• _Exercise instructions_: Restate the data below word for word. Leave the images out.

• _Available data_:
______________________________

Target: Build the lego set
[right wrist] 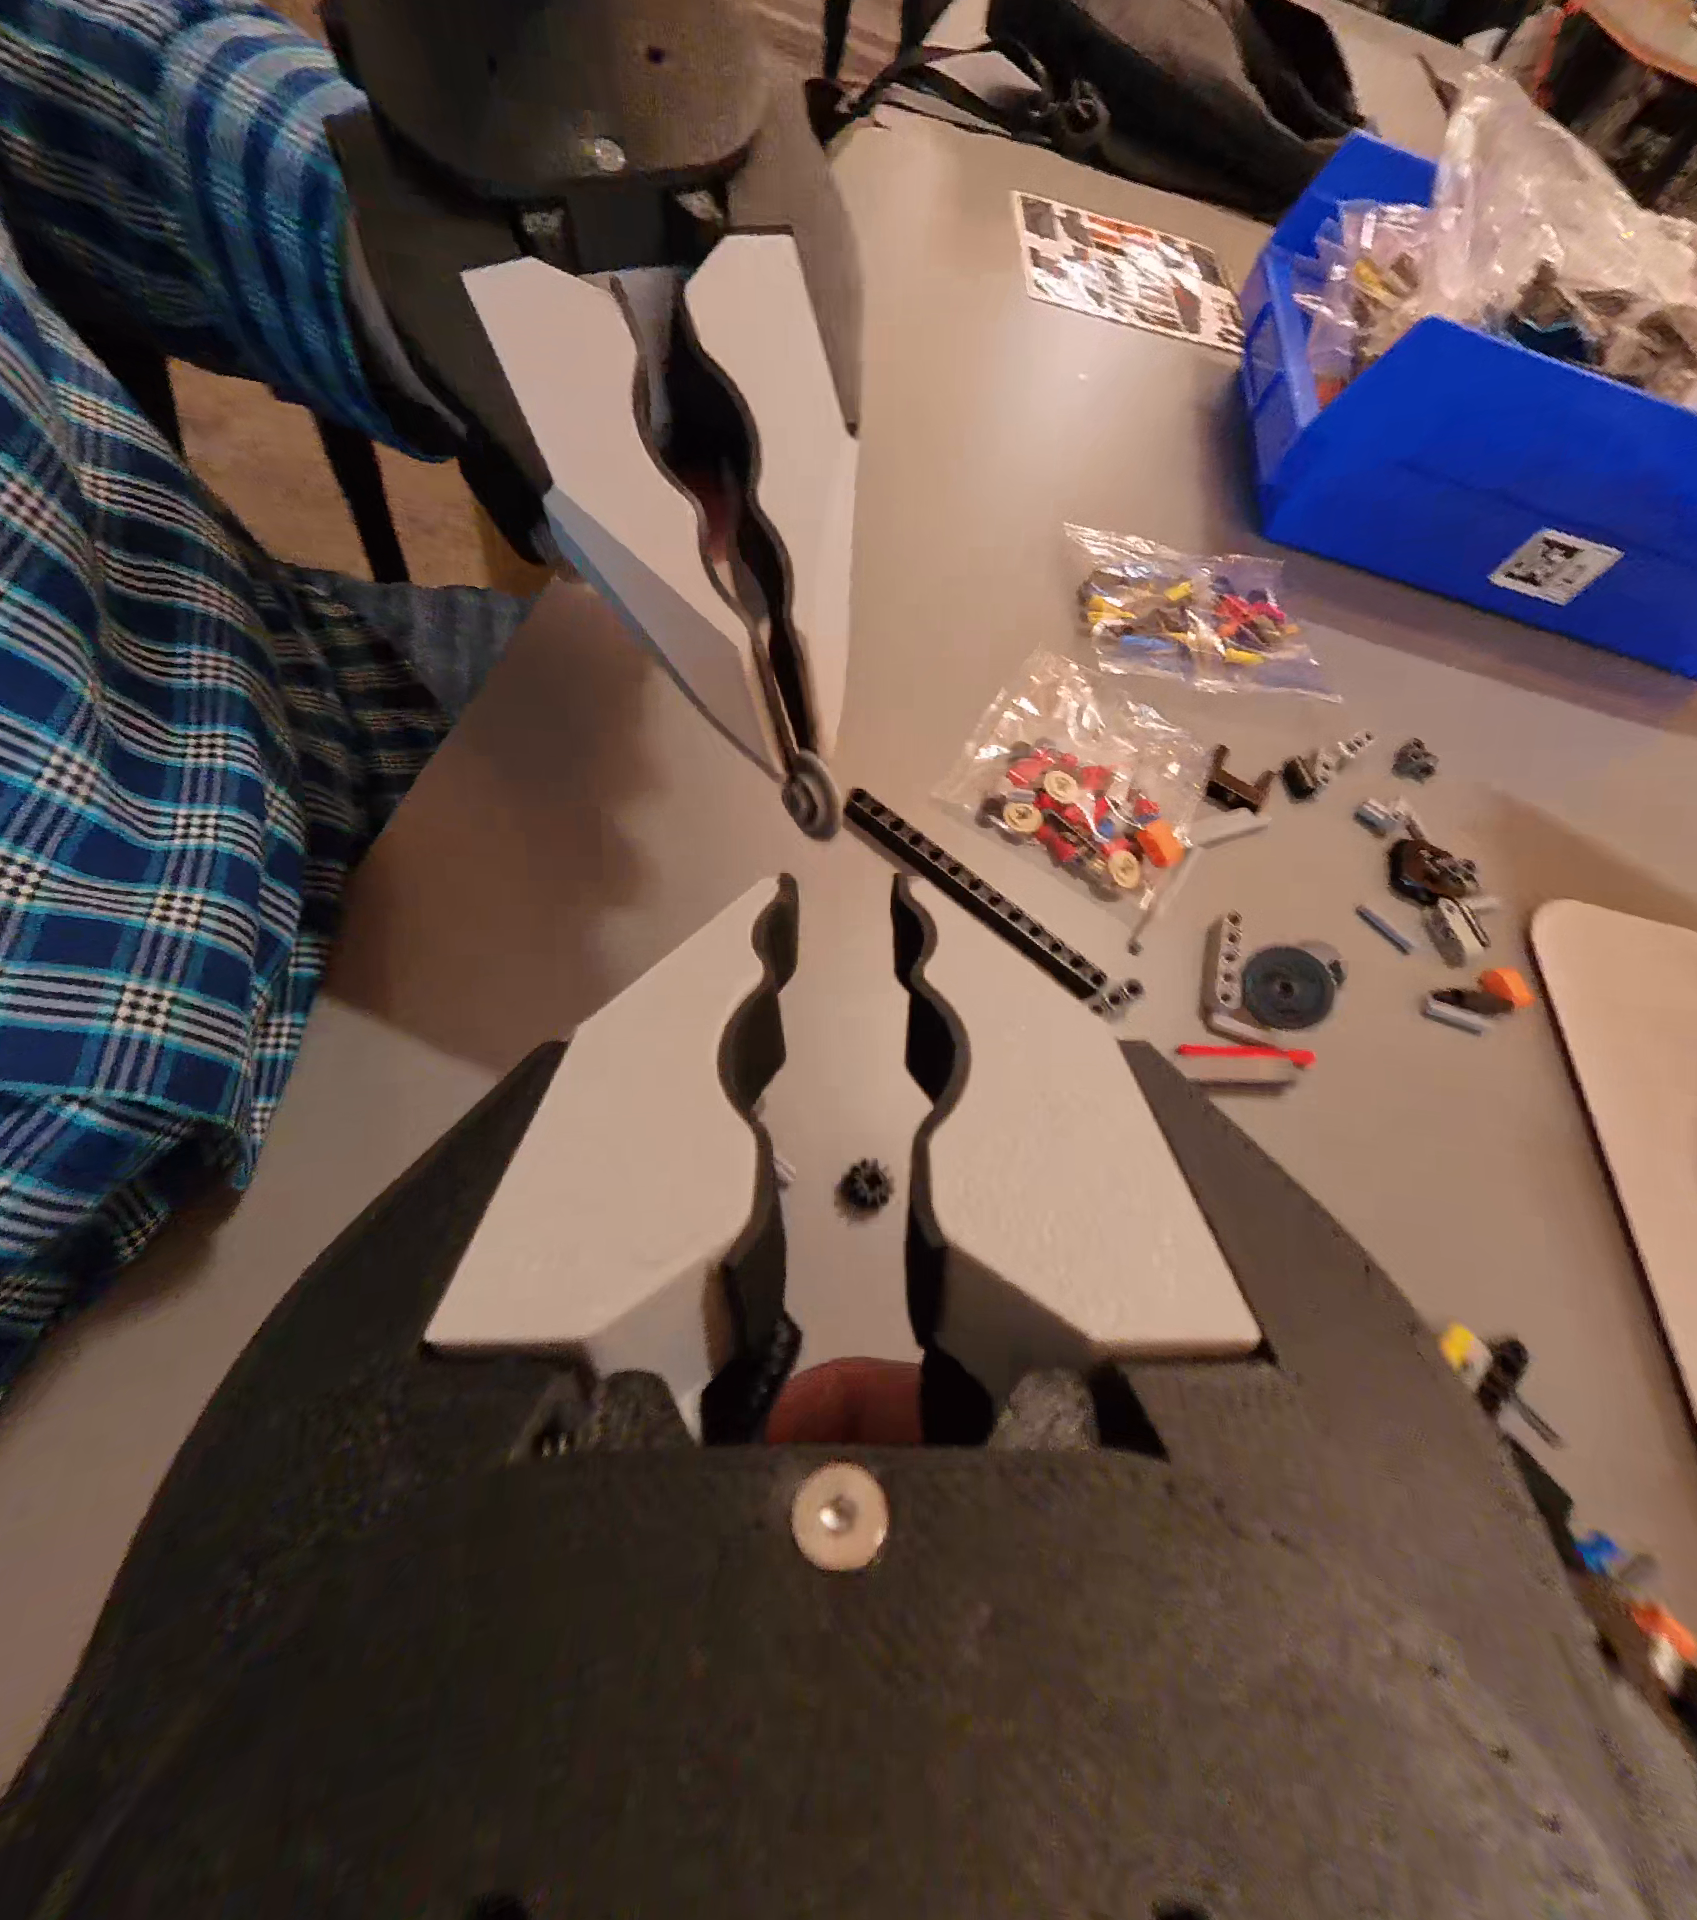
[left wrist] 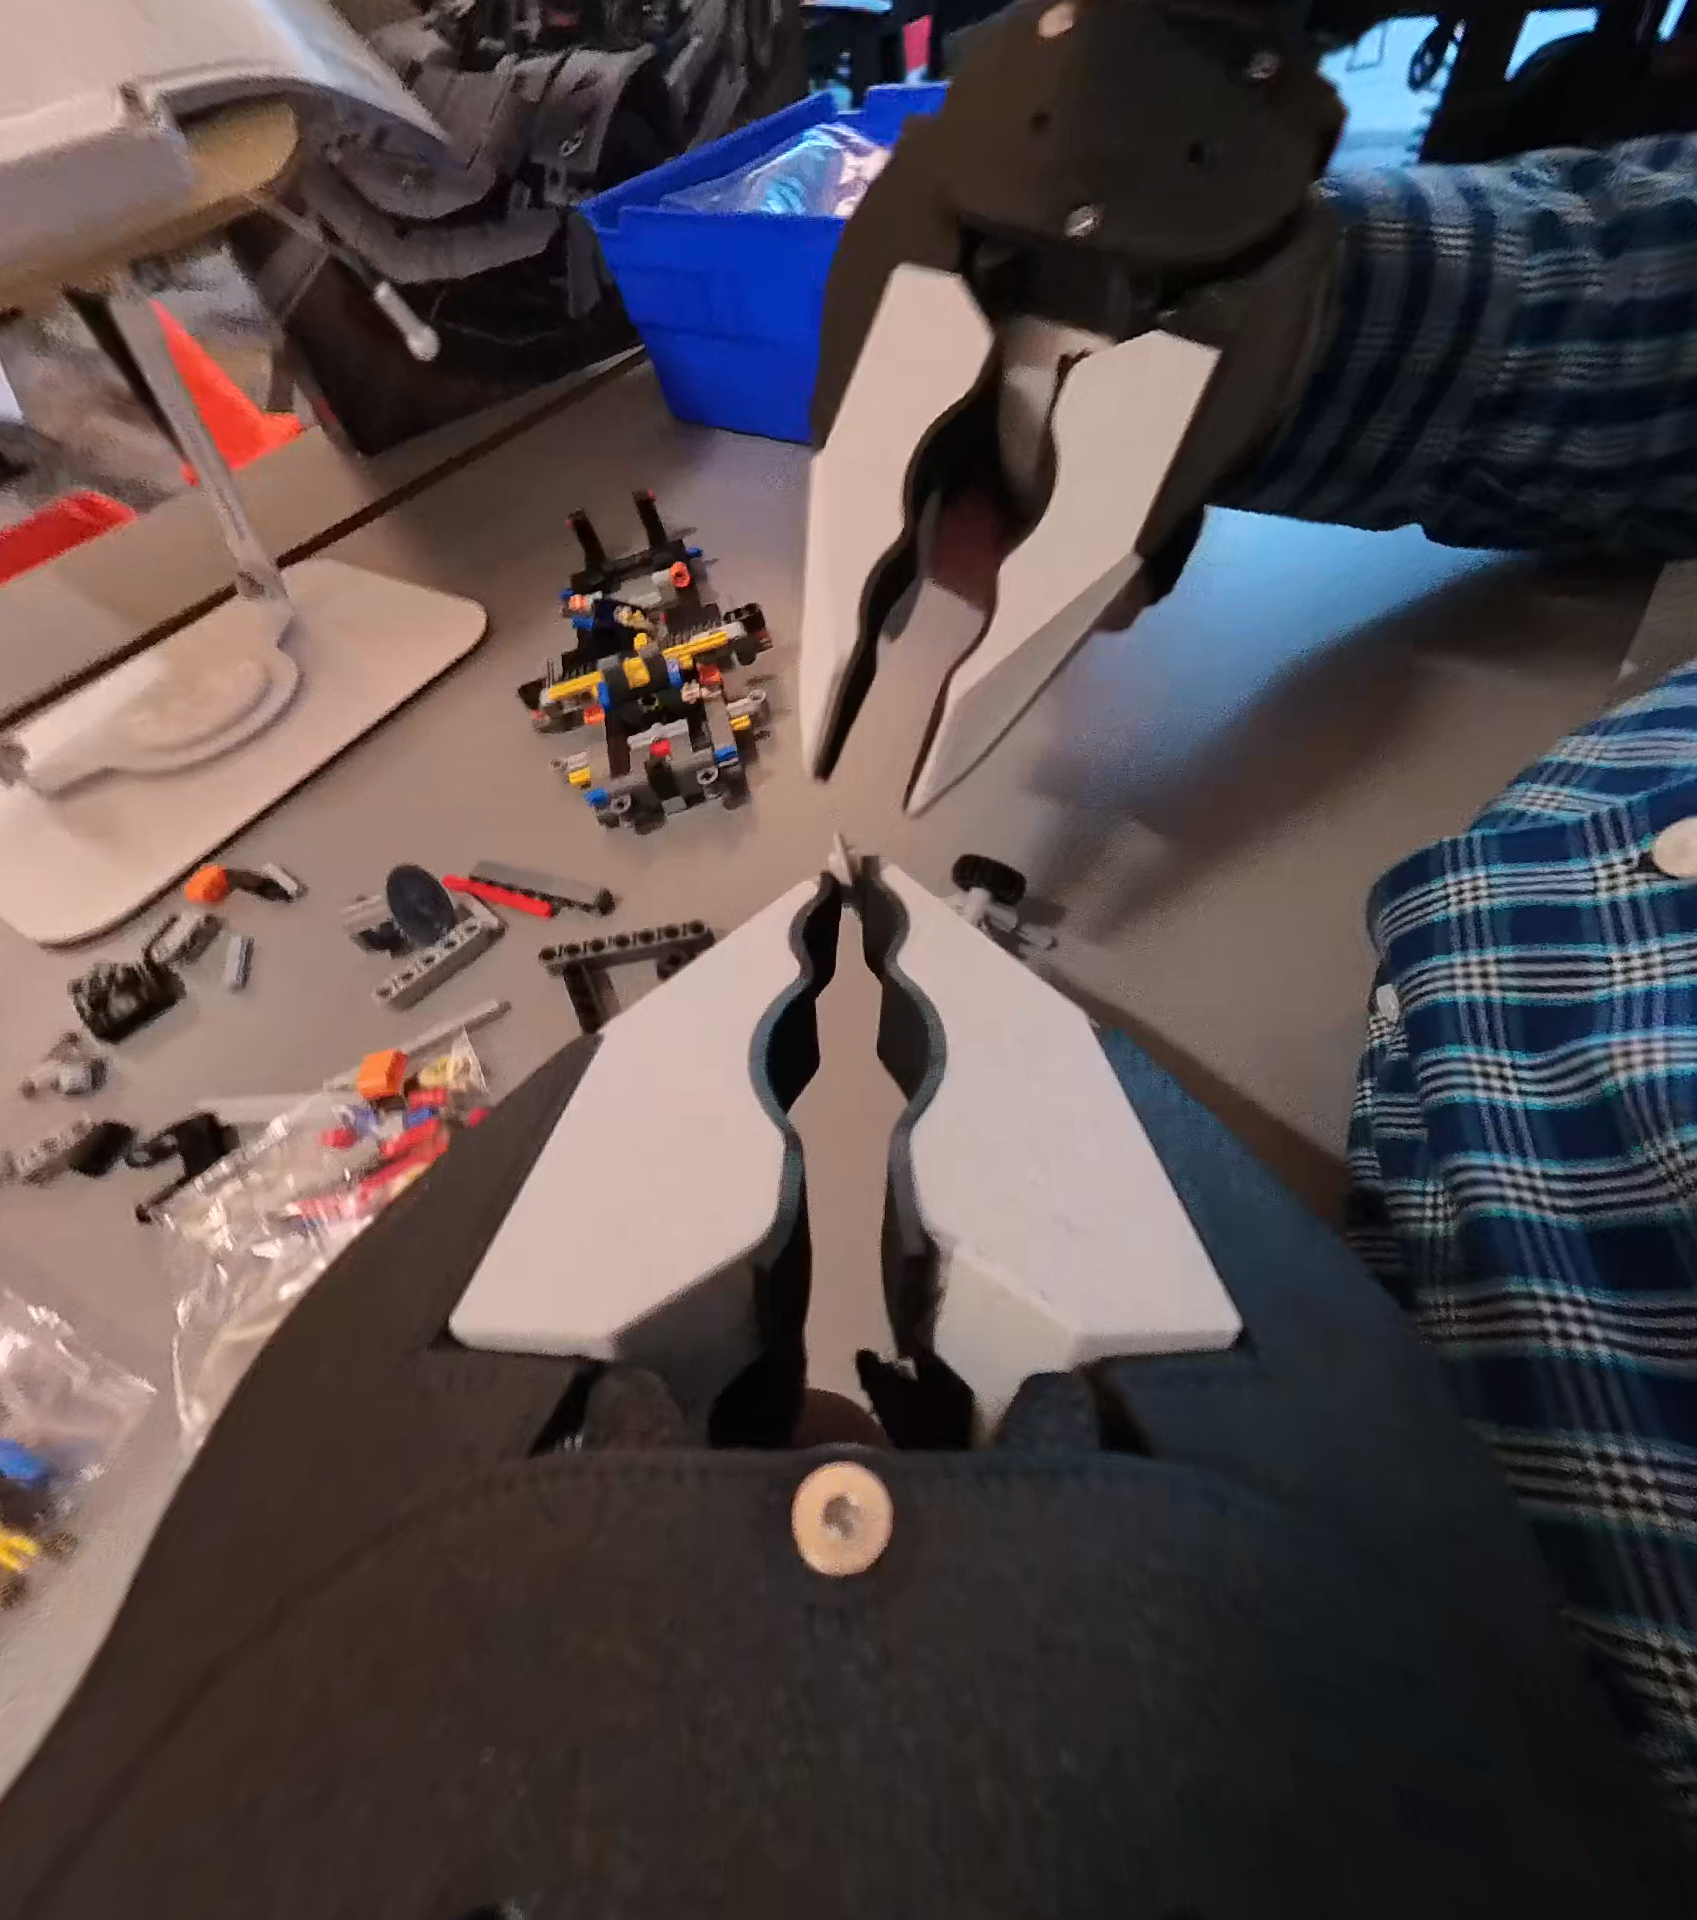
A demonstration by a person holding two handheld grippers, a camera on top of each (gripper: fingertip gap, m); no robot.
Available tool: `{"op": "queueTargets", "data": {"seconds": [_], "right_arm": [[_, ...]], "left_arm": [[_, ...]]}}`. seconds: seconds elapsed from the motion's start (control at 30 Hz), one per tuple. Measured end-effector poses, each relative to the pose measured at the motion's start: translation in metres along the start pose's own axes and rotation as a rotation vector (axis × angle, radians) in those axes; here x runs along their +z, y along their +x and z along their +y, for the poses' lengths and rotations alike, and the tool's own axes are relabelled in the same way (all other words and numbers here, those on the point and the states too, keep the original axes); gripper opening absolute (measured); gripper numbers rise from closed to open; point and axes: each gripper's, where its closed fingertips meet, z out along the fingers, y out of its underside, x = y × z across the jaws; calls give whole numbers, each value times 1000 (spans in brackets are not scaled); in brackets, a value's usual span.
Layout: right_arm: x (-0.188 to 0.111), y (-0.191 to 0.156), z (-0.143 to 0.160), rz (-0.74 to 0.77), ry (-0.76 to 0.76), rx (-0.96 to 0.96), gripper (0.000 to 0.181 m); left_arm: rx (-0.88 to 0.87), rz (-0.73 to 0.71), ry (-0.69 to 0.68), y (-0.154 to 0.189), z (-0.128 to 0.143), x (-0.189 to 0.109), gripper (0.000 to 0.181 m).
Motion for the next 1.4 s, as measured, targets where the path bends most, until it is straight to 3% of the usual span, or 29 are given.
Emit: {"op": "queueTargets", "data": {"seconds": [0.13, 0.3, 0.5, 0.7, 0.83, 1.07, 1.23, 1.4], "right_arm": [[-17, -6, 25, 50, -135, 43, 30], [-11, -25, 62, 69, -255, 131, 21], [-2, -26, 69, 73, -217, 267, 28], [5, -24, 69, 58, -183, 326, 18], [1, -13, 56, 107, -92, 332, 18], [-18, 21, 22, 258, 176, 393, 18], [-22, 31, 16, 275, 235, 459, 18], [-34, 36, 1, 271, 392, 489, 18]], "left_arm": [[-127, -42, -65, -5, 20, 0, 1], [-286, -51, -150, 1, 45, 6, 1], [-367, -68, -170, 3, 52, 8, 0], [-411, -87, -174, 0, 56, 11, 0], [-457, -114, -131, -8, 50, 10, 0], [-533, -179, 57, -34, 14, 7, 1], [-621, -172, 140, -45, 2, 7, 0], [-607, -189, 192, -51, -13, 6, 0]]}}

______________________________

• _Task result_:
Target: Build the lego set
[right wrist] 
[left wrist] 
A demonstration by a person holding two handheld grippers, a camera on top of each (gripper: fingertip gap, m); no robot.
Available tool: `{"op": "queueTargets", "data": {"seconds": [_], "right_arm": [[_, ...]], "left_arm": [[_, ...]]}}`. seconds: seconds elapsed from the motion's start (control at 30 Hz), one per tuple. Measured end-effector poses, each relative to the pose measured at the motion's start: translation in metres along the start pose's own axes and rotation as a rotation vector (axis × angle, radians) in those axes; here x runs along their +z, y along their +x and z along their +y, for the poses' lengths and rotations alike, and the tool's own axes are relabelled in the same way (all other words and numbers here, those on the point and the states too, keep the original axes); gripper opening absolute (measured); gripper numbers rise from closed to open; point and axes: each gripper's, where its closed fingertips meet, z out along the fingers, y out of its underside, x = y × z across the jaws; calls give whole numbers, each value times 1000 (spans in brackets are not scaled); in brackets, a value's usual span.
Layout: right_arm: x (-0.188 to 0.111), y (-0.191 to 0.156), z (-0.143 to 0.160), rz (-0.74 to 0.77), ry (-0.76 to 0.76), rx (-0.96 to 0.96), gripper (0.000 to 0.181 m); left_arm: rx (-0.88 to 0.87), rz (-0.73 to 0.71), ry (-0.69 to 0.68), y (-0.154 to 0.189), z (-0.128 to 0.143), x (-0.189 to 0.109), gripper (0.000 to 0.181 m).
Motion for the next 1.4 s, as measured, targets where the path bends most, until it is straight to 3% of the usual span, or 29 are given.
Emit: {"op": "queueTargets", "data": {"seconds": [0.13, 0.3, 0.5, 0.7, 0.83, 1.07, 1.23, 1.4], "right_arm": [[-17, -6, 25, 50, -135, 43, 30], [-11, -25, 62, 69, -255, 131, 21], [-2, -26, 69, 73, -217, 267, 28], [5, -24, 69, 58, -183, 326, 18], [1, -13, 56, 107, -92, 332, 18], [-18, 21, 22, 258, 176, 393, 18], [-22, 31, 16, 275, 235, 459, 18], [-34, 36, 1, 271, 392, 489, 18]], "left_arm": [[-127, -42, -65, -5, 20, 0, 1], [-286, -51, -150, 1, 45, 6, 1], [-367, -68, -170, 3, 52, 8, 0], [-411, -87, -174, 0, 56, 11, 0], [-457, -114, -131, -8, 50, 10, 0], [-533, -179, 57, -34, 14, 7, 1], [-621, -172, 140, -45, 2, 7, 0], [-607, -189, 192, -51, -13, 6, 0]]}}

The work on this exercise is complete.